A especialista enfatiza que não existe um nível seguro de consumo de álcool. Segundo ela, documentos recentes da Organização Mundial da Saúde (OMS) reforçam que qualquer quantidade de álcool pode trazer consequências prejudiciais. “Entre os principais problemas observados nesse período estão quedas, intoxicações e a falta de supervisão de crianças em ambientes onde adultos estão alcoolizados”, explica Diehl. Ela complementa que é comum que os pronto-atendimentos pediátricos recebam casos de crianças que acabam ingerindo bebida alcoólica devido à falta de atenção dos adultos.
Outro ponto levantado pela psiquiatra é o aumento de episódios de agressividade e o risco de interações perigosas com medicamentos. “A pessoa perde o juízo crítico e se coloca em situações arriscadas, como dirigir sob efeito do álcool, além de aumentar conflitos dentro de casa”, destaca.
A Vulnerabilidade Durante o Fim de Ano
Para aqueles que já enfrentam problemas relacionados ao consumo de álcool, o fim de ano pode ser um período especialmente desafiador, com um aumento significativo no risco de recaídas. “Nesse momento, a bebida é amplamente oferecida, e a nossa cultura muitas vezes glamouriza o álcool, o que pode aumentar a vulnerabilidade de quem está em recuperação”, alerta Diehl.

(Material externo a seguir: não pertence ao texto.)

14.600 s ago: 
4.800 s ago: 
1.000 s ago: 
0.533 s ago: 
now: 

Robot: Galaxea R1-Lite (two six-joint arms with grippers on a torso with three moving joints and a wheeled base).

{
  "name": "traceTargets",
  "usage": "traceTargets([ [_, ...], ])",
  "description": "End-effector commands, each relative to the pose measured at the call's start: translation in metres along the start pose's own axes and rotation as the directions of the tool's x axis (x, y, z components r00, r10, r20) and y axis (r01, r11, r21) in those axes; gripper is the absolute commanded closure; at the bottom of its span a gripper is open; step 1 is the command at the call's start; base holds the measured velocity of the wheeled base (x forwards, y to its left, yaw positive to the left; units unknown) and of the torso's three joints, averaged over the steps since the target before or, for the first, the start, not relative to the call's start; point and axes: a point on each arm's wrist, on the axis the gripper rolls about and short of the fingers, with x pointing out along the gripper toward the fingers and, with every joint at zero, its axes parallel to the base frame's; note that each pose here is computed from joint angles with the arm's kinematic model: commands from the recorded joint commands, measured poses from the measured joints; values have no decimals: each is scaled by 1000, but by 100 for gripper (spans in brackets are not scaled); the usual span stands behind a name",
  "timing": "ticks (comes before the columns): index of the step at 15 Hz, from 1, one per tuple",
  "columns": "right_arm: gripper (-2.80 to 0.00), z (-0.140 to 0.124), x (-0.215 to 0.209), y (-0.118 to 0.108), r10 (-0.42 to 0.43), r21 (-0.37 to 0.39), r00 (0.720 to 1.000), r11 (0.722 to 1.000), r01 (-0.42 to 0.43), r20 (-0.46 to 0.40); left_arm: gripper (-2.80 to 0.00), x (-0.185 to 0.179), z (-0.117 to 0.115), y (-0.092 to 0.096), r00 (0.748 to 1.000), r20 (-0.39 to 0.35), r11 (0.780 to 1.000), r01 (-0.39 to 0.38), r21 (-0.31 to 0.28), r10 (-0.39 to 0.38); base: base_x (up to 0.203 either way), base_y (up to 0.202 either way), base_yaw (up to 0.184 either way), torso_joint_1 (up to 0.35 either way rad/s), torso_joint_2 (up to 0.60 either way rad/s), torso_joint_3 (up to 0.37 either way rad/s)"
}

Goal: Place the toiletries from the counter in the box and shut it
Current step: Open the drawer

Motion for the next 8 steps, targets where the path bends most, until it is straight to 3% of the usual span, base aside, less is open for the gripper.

A psiquiatra também ressalta a necessidade de reavaliar o papel do álcool nas celebrações. “A bebida não deveria ser o foco das festividades. A glamourização do álcool pode servir como um gatilho para aqueles que estão emocionalmente vulneráveis”, enfatiza.
Além dos riscos físicos e sociais, os impactos na saúde mental são preocupantes. De acordo com Alessandra, muitas pessoas recorrem ao álcool como uma forma de lidar com sentimentos de tristeza, ansiedade e frustrações que surgem nesse período. “O álcool acaba sendo visto como uma forma de anestesia para o mal-estar, mas isso pode agravar os sintomas de ansiedade e depressão que já estão presentes”, afirma.
Preocupações com o Consumo de Álcool entre Adolescentes
Um aspecto alarmante que merece destaque é o aumento do consumo de álcool entre adolescentes. Em setembro de 2025, dados do 3º Levantamento Nacional de Álcool e Drogas (Lenad III) revelaram uma tendência preocupante. Enquanto a proporção de adultos que consomem álcool diminuiu, o uso entre os jovens cresceu.
Entre a população adulta, a porcentagem de pessoas que bebem regularmente caiu de 47,7% em 2012 para 42,5% em 2023. Em contrapartida, o consumo intenso de álcool (60g ou mais em uma única ocasião) entre os menores de idade aumentou, passando de 28,8% em 2012 para 34,4% em 2023.
Diehl alerta: “Não existe essa de ‘beber com moderação’ para adolescentes. Eles não podem consumir álcool legalmente e ainda estão em uma fase de desenvolvimento cerebral que pode ser impactada negativamente pelo uso de bebidas alcoólicas”. A psiquiatra critica a atitude de algumas famílias que permitem ou incentivam o consumo de álcool em casa.
“A ideia de que é melhor permitir que o adolescente beba sob supervisão é extremamente permissiva e equivocada. A prevenção deve envolver uma participação familiar mais efetiva e mensagens claras de que o álcool não deve ser o centro das celebrações”, conclui Alessandra. “É possível afirmar: nesta casa, a bebida não é a principal atração, e você, como adolescente, não consumirá álcool”.